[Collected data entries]
·····
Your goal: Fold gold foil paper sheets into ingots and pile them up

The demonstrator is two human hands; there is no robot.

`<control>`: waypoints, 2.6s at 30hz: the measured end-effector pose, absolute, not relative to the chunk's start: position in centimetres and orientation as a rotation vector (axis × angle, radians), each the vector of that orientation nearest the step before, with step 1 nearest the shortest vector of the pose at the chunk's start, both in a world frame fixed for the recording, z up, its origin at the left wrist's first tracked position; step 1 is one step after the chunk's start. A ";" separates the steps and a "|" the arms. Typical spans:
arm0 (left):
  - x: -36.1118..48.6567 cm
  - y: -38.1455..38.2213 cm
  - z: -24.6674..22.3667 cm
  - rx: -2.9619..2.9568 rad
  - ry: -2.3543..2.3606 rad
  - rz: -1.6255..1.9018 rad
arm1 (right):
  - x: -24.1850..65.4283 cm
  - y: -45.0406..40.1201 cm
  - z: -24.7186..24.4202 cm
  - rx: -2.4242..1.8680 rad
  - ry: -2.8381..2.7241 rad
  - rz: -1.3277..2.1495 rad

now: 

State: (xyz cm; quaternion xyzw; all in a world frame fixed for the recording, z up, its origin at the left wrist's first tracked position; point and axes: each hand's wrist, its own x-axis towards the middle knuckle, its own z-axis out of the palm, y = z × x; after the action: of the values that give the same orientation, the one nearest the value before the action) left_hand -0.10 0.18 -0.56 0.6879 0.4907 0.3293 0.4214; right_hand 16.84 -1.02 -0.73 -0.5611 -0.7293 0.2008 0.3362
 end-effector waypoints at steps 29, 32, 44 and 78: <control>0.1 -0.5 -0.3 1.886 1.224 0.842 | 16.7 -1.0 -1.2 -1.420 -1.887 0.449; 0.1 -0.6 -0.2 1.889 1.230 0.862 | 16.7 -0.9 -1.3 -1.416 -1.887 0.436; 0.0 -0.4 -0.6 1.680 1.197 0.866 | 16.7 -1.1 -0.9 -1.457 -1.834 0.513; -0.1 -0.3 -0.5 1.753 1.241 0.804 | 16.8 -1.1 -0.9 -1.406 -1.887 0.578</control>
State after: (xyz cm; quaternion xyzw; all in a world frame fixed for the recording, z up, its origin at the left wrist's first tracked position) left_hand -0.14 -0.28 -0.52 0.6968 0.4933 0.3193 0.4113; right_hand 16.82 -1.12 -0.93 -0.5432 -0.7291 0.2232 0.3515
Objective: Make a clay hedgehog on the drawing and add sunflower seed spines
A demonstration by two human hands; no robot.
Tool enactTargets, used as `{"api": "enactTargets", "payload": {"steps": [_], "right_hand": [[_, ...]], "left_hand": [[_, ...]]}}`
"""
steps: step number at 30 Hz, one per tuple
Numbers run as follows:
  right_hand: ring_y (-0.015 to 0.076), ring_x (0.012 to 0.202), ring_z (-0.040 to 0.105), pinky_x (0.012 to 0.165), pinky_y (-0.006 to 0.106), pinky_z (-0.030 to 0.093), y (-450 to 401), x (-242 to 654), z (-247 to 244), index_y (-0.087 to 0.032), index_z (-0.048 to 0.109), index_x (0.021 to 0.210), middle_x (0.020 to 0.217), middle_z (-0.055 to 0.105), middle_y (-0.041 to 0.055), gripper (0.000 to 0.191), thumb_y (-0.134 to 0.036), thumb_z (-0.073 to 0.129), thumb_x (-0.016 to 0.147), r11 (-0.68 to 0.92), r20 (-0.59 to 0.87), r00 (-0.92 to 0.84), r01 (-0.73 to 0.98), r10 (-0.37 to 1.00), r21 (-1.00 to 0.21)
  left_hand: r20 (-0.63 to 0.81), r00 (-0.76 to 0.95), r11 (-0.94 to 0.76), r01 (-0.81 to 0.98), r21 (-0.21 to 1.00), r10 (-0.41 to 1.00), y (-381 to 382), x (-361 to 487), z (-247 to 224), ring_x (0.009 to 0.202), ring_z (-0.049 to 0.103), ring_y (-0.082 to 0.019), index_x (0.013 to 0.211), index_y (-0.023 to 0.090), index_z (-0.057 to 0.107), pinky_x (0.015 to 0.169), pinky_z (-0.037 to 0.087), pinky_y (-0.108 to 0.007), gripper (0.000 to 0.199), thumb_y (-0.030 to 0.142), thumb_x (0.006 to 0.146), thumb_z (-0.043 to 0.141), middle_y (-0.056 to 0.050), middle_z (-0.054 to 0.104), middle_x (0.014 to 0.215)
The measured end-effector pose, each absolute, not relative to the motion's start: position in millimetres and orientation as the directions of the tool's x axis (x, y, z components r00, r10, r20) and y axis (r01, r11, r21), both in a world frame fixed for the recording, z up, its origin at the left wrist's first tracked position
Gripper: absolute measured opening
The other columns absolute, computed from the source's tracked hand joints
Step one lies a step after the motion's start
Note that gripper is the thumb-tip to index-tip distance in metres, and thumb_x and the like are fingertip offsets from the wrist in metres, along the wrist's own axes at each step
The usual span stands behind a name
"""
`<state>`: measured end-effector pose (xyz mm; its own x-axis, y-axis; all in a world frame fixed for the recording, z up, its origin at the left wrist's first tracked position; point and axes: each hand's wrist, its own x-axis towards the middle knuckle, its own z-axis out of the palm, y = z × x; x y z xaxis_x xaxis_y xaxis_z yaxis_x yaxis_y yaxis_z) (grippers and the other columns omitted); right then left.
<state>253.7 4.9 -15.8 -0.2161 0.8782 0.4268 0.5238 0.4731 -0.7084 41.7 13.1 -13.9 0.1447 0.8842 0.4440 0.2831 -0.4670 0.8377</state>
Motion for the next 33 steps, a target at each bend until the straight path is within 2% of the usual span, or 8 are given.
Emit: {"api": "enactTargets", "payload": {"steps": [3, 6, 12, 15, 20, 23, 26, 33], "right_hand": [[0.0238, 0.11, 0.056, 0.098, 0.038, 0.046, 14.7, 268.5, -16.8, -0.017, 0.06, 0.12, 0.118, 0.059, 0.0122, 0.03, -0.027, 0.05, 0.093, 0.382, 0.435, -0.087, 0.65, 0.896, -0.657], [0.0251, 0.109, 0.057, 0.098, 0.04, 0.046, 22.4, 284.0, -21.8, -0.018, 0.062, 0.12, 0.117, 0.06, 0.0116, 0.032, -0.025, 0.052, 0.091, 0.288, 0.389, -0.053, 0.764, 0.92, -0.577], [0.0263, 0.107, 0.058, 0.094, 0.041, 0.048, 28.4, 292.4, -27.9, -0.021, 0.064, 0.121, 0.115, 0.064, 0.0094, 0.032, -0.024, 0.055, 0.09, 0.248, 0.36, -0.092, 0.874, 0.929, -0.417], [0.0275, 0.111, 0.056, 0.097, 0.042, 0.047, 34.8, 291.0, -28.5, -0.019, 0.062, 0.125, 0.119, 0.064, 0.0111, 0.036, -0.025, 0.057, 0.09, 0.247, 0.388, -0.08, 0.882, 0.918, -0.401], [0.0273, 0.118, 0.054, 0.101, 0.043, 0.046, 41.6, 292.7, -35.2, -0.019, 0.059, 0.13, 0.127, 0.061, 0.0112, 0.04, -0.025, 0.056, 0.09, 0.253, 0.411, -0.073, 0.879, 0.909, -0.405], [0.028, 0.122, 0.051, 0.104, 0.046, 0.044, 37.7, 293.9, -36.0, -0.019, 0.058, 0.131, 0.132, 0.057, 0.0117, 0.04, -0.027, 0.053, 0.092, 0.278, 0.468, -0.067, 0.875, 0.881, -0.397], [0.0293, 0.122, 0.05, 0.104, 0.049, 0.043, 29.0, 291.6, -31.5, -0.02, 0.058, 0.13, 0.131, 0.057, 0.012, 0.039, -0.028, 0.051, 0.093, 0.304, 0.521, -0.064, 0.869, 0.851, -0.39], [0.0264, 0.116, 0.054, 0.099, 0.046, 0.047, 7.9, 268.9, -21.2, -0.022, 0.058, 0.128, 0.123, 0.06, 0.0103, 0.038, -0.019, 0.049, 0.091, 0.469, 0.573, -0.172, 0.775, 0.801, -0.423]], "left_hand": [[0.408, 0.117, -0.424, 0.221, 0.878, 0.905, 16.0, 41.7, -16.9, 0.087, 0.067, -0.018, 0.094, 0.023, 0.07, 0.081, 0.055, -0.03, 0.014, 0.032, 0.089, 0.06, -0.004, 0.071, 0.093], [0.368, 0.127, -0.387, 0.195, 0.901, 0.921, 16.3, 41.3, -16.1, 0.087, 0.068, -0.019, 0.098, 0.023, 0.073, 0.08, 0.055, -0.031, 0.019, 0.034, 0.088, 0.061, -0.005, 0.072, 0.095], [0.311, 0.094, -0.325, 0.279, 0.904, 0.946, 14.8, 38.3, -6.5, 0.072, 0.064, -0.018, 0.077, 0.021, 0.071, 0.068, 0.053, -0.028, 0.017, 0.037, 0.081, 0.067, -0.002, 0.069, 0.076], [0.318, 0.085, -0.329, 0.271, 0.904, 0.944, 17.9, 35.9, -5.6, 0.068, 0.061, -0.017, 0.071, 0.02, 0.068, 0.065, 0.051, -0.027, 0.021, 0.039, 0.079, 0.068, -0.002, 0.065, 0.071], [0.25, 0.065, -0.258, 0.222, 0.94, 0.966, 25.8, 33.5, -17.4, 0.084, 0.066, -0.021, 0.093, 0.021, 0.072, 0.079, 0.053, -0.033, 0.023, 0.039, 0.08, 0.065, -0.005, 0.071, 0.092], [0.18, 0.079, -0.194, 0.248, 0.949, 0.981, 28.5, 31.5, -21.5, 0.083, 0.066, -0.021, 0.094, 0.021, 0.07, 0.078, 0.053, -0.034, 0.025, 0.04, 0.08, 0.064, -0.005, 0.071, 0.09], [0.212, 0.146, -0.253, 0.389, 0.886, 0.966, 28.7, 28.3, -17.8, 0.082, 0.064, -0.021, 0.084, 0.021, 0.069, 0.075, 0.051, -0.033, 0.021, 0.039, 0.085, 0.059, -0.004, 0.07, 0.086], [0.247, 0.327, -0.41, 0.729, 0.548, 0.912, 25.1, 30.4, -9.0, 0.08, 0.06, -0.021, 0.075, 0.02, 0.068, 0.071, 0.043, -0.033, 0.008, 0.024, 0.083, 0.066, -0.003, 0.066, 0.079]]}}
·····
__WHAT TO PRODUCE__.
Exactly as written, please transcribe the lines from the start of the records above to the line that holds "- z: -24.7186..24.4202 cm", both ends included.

__RESPONSE TO THE EXERCISE__.
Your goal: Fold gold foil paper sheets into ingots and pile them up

The demonstrator is two human hands; there is no robot.

`<control>`: waypoints, 2.6s at 30hz: the measured end-effector pose, absolute, not relative to the chunk's start: position in centimetres and orientation as a rotation vector (axis × angle, radians), each the vector of that orientation nearest the step before, with step 1 nearest the shortest vector of the pose at the chunk's start, both in a world frame fixed for the recording, z up, its origin at the left wrist's first tracked position; step 1 is one step after the chunk's start. A ";" separates the steps and a "|" the arms. Typical spans:
arm0 (left):
  - x: -36.1118..48.6567 cm
  - y: -38.1455..38.2213 cm
  - z: -24.6674..22.3667 cm
  - rx: -2.9619..2.9568 rad
  - ry: -2.3543..2.3606 rad
  - rz: -1.6255..1.9018 rad
arm1 (right):
  - x: -24.1850..65.4283 cm
  - y: -45.0406..40.1201 cm
  - z: -24.7186..24.4202 cm

For this exercise, the answer is now complete.